Rolling Windows: Tracking Improvement Over Time

January 1, 2026 Scorecards

What a rolling window is

A rolling window is a moving slice of your history used to compute metrics repeatedly over time.

Example: compute Brier score over the last 30 days, then move the window forward by one day and compute again.

Why rolling windows matter

Single period scores can be misleading because forecasting is noisy.

• One extreme miss can dominate a short period, especially under log loss.

• A short hot streak can look like skill when it is variance.

• Your process can change over time due to learning or drift.

Rolling windows turn performance into a time series so you can see stability, trends, and breaks.

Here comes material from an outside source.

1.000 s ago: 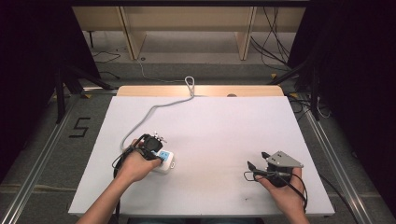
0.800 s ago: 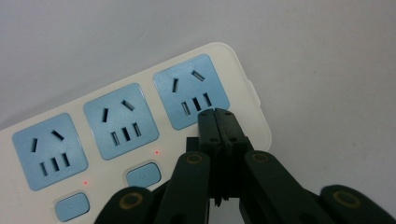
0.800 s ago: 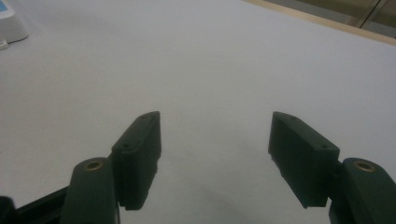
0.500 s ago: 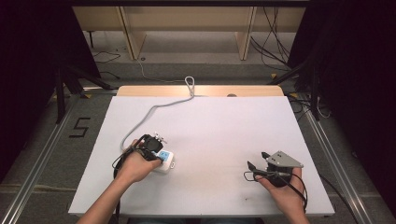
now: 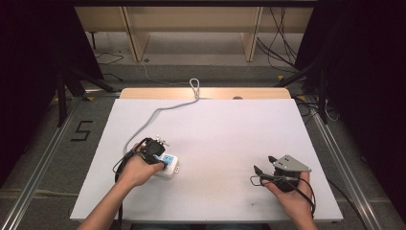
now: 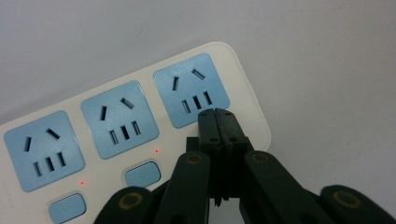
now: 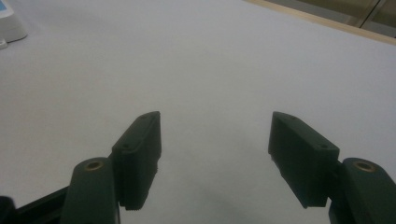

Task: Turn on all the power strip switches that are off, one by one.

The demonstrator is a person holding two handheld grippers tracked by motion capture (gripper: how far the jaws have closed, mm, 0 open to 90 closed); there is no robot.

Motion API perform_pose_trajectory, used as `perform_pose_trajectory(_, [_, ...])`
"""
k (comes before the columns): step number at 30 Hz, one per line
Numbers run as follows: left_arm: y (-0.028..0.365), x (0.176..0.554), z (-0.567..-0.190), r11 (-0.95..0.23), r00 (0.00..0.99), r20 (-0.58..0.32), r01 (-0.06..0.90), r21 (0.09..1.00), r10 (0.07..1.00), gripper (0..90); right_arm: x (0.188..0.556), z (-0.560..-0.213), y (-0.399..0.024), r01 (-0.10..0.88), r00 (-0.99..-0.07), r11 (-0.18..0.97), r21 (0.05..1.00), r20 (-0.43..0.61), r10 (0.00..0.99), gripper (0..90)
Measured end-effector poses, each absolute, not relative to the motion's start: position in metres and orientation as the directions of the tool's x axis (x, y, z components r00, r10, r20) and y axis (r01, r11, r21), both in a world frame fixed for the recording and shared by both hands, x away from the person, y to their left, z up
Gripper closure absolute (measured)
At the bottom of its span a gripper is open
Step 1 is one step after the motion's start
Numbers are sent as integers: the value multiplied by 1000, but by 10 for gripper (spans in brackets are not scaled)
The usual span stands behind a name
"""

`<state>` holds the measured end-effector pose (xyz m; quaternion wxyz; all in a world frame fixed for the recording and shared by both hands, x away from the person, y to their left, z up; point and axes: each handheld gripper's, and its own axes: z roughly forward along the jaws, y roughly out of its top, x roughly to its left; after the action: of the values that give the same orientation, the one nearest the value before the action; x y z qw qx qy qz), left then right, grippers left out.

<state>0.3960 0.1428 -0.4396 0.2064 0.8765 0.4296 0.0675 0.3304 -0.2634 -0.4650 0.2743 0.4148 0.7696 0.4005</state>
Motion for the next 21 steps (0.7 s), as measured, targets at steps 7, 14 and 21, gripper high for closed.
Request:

Two common rolling window styles

1) Time based window

You include all forecasts within a time range.

• last 14 days

• last 30 days

• last 90 days

This is good when forecast volume is fairly consistent.

2) Count based window

You include the last N forecasts.

• last 100 forecasts

• last 500 forecasts

This is good when activity is bursty, because each point uses a similar sample size.

Choosing a window size

Pick a window that balances sensitivity and stability:

• smaller windows react faster but are noisier

• larger windows are smoother but can hide recent changes

A practical default

If your volume is moderate, start with:

• 30 day window for headline trends

• 90 day window for stability checks

If your volume is low, use count based windows (for example last 200 forecasts) so you do not publish meaningless swings.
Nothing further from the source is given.